Pulmonary stenosis is most often congenital and occurs mostly in children. Pulmonary stenosis may be valvular or directly subvalvular, localized in the outflow tract (subvalvular). Rareer causes include Noonan syndrome (a family syndrome similar to Turner's syndrome but without a chromosomal defect) and adult carcinoid syndrome.
Many children do not have clinical symptoms for many years. Such patients do not consult a doctor until adulthood. When the symptoms appear, they resemble aortic stenosis (fainting, angina, shortness of breath). Visible and palpable features reflect right ventricular (RV) hypertrophy and include visible swelling of the jugular veins (due to increased atrial contraction in response to hypertrophy of the prostate), precardial right ventricular protrusion (cardiac hump) and systolic jitter left of the sternum in the second intercostal space. With auscultation, I heart tone (S1) normal, II cardiac tone (S2) is split and elongated due to prolonged pulmonary expulsion [pulmonary component S3 (P) is delayed]. With insufficiency and hypertrophy of the right ventricle III and IV, cardiac tones (S3 and S4) are sometimes heard in the fourth intercostal space to the left of the sternum. It is believed that clicking with congenital pulmonary stenosis is a consequence of the pathological stress of the ventricular wall. A click appears in the early systole (very close to S2) and is not subject to hemodynamic changes. A rough accretion-decreasing ejection noise is best heard on the left of the sternum in the second (valve stenosis) or the fourth (subvalvular stenosis of the pulmonary trunk) intercostal space through the stethoscope with the diaphragm when the patient leans forward. In contrast to the noise of aortic stenosis, the noise of pulmonary stenosis does not radiate, and the growing component of noise is lengthened with progression of stenosis. The noise becomes louder when carrying out the Valsalva test and when inhaling; the patient must stand up for this phenomenon to become more audible.

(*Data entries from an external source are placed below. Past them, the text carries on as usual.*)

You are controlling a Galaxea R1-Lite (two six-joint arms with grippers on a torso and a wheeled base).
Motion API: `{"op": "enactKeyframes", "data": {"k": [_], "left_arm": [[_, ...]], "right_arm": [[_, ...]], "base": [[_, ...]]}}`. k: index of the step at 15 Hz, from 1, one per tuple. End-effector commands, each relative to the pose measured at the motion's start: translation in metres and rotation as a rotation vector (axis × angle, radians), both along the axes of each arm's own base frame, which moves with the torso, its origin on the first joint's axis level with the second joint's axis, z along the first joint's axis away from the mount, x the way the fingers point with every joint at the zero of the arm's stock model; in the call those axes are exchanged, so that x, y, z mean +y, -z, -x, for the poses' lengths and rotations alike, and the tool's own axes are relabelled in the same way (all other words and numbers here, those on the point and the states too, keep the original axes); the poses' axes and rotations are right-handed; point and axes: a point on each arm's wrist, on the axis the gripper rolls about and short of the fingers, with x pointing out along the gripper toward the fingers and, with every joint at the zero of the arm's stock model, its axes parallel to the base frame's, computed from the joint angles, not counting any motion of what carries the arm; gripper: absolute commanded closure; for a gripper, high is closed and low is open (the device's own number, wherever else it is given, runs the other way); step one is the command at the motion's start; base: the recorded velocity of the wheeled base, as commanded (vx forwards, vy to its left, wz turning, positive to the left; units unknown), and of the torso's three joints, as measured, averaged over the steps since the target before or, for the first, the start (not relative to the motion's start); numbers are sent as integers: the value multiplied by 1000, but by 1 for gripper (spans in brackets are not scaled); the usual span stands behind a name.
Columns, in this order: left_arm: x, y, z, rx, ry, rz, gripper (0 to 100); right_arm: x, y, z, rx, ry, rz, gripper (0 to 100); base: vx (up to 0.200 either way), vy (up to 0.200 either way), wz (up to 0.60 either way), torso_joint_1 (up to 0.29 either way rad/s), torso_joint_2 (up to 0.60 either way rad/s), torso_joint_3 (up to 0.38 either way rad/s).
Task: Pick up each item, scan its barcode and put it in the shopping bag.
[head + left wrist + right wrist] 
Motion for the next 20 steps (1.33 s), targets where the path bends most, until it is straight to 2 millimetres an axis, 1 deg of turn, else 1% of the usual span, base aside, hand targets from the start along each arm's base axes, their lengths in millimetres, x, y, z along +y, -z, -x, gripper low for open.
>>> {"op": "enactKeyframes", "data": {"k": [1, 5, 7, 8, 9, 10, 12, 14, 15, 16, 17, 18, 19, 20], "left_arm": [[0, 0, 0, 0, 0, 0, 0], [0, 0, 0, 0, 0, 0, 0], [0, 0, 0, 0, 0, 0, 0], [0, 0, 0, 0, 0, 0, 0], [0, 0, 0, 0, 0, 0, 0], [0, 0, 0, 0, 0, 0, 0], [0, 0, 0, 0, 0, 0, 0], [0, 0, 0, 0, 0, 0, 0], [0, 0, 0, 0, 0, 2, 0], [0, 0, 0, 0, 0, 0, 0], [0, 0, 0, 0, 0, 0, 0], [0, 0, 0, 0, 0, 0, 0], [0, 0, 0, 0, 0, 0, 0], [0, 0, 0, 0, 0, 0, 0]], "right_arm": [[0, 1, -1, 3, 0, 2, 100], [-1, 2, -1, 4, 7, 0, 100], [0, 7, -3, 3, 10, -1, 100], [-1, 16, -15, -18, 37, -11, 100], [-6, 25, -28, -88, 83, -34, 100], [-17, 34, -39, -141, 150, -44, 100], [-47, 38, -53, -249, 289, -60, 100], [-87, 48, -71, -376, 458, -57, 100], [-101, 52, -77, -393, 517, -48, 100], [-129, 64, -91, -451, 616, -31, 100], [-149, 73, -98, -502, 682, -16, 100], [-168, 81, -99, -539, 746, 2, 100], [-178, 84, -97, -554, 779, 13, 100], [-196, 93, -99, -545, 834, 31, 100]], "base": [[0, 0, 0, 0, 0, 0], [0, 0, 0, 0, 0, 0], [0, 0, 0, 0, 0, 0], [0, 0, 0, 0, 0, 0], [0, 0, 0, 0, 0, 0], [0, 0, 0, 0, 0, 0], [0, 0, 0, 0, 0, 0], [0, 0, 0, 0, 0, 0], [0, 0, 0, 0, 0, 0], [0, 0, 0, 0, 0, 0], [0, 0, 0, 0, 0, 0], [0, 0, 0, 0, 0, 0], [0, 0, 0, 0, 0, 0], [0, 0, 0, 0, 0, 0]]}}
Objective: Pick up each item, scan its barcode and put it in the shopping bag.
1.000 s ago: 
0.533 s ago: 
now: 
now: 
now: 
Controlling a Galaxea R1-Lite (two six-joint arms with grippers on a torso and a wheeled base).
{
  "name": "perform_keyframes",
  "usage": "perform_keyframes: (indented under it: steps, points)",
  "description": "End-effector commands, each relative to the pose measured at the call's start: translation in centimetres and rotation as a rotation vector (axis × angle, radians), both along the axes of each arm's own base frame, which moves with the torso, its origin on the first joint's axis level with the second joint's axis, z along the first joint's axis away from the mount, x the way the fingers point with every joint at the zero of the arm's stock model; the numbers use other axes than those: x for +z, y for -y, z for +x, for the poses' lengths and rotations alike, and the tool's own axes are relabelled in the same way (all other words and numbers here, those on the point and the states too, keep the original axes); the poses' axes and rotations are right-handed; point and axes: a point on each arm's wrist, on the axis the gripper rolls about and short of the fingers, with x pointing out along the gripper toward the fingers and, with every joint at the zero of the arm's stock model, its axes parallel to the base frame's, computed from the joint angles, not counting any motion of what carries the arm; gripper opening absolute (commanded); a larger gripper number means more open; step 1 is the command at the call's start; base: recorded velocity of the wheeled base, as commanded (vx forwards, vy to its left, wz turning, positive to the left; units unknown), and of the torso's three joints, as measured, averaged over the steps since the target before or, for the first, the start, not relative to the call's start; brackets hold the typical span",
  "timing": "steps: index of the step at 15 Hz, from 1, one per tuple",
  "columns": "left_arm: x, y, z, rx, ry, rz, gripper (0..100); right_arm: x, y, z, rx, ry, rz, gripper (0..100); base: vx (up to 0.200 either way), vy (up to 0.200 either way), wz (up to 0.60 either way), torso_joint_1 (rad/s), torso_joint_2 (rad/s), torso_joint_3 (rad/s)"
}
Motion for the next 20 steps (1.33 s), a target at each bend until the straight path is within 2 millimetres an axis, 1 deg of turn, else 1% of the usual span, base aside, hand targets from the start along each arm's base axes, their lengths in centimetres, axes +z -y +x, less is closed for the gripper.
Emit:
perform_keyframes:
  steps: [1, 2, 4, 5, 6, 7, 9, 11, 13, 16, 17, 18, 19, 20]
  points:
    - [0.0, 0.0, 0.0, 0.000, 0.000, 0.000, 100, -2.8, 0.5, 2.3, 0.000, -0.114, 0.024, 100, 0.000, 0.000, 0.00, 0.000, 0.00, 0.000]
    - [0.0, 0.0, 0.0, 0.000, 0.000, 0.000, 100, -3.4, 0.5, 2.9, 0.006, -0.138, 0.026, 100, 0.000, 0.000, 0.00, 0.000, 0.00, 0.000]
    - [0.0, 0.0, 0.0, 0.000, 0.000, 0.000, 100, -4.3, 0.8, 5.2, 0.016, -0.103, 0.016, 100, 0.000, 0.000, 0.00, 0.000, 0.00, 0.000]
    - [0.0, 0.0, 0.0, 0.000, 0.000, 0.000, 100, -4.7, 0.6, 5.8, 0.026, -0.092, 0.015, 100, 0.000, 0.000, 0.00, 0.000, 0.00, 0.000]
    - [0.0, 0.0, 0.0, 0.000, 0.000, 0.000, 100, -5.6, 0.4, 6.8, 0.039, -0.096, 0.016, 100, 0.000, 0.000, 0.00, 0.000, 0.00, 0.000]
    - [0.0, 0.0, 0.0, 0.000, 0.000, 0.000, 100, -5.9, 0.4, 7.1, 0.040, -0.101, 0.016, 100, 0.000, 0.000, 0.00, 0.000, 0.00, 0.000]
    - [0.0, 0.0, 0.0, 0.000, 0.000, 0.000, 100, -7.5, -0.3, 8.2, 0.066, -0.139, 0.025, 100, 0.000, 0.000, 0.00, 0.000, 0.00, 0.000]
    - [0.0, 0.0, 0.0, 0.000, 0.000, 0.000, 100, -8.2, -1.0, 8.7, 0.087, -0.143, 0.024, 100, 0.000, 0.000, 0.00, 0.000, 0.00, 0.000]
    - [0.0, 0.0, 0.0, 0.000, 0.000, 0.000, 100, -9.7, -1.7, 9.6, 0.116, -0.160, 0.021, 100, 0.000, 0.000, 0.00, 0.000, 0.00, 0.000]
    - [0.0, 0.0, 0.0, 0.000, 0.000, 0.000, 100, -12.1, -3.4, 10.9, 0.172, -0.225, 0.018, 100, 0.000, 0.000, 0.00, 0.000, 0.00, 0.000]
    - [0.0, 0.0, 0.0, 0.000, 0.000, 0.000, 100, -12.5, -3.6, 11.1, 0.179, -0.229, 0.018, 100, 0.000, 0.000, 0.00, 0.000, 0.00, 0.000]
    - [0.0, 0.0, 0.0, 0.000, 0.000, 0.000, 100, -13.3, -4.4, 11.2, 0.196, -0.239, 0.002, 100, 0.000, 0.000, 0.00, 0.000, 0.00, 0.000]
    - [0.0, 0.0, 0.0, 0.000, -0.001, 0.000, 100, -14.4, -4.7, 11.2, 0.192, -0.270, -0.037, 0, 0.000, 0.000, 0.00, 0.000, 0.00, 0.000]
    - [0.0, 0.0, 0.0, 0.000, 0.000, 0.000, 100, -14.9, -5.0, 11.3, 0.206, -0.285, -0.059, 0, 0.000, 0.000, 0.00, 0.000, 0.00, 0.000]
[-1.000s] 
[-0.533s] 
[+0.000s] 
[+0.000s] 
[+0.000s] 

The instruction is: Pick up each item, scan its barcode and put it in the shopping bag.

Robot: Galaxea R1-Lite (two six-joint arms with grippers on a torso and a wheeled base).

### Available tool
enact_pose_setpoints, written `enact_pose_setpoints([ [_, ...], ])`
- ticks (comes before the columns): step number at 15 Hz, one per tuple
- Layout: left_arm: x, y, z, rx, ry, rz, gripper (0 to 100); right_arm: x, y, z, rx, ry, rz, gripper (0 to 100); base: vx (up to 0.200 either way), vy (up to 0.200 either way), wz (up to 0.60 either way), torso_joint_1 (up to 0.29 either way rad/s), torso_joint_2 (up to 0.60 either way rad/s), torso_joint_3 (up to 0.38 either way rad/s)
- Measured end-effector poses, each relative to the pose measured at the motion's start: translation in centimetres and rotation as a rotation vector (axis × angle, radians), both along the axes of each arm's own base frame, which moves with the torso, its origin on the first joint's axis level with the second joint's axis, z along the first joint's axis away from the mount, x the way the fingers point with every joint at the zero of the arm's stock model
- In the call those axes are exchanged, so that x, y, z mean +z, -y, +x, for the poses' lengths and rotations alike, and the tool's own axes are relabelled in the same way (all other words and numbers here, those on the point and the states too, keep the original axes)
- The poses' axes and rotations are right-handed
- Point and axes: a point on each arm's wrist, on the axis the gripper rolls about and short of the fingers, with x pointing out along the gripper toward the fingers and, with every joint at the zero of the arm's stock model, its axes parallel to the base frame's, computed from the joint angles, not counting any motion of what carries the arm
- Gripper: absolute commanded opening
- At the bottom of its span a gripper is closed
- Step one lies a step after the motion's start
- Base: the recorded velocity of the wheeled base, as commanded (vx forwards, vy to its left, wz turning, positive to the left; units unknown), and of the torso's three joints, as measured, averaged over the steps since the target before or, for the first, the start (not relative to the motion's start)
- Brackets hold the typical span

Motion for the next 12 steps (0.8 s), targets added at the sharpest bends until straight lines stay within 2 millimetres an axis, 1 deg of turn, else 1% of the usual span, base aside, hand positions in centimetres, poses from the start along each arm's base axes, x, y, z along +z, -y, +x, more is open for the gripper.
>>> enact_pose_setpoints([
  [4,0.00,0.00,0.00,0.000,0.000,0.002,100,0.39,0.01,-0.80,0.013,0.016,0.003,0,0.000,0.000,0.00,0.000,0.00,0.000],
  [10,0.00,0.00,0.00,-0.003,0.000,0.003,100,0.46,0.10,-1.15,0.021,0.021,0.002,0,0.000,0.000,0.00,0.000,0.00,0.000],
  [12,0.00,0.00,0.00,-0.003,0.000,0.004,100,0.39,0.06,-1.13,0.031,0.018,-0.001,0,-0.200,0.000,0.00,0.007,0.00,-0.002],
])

Diagnosis is established using Doppler echocardiography, whose data can characterize stenosis as minimal (peak gradient <40 mmHg), moderate (41-79 mmHg), or severe (> 80 mmHg). ECG data always contribute to a partial assessment. They can be normal or reflect hypertrophy of the right ventricle or blockade of the right leg of the bundle. Right heart catheterization is prescribed only if there are suspicions of two levels of obstruction (valvular and subvalvular) when the clinical and echocardiographic results of the study differ, as well as before the surgery.
The prognosis without treatment is generally good and improves with adequate medical intervention. Treatment involves balloon valvuloplasty, prescribed to patients with manifestations of pulmonary stenosis and patients without clinical symptoms, with normal systolic function and a peak gradient> 40-50 mm Hg. Art.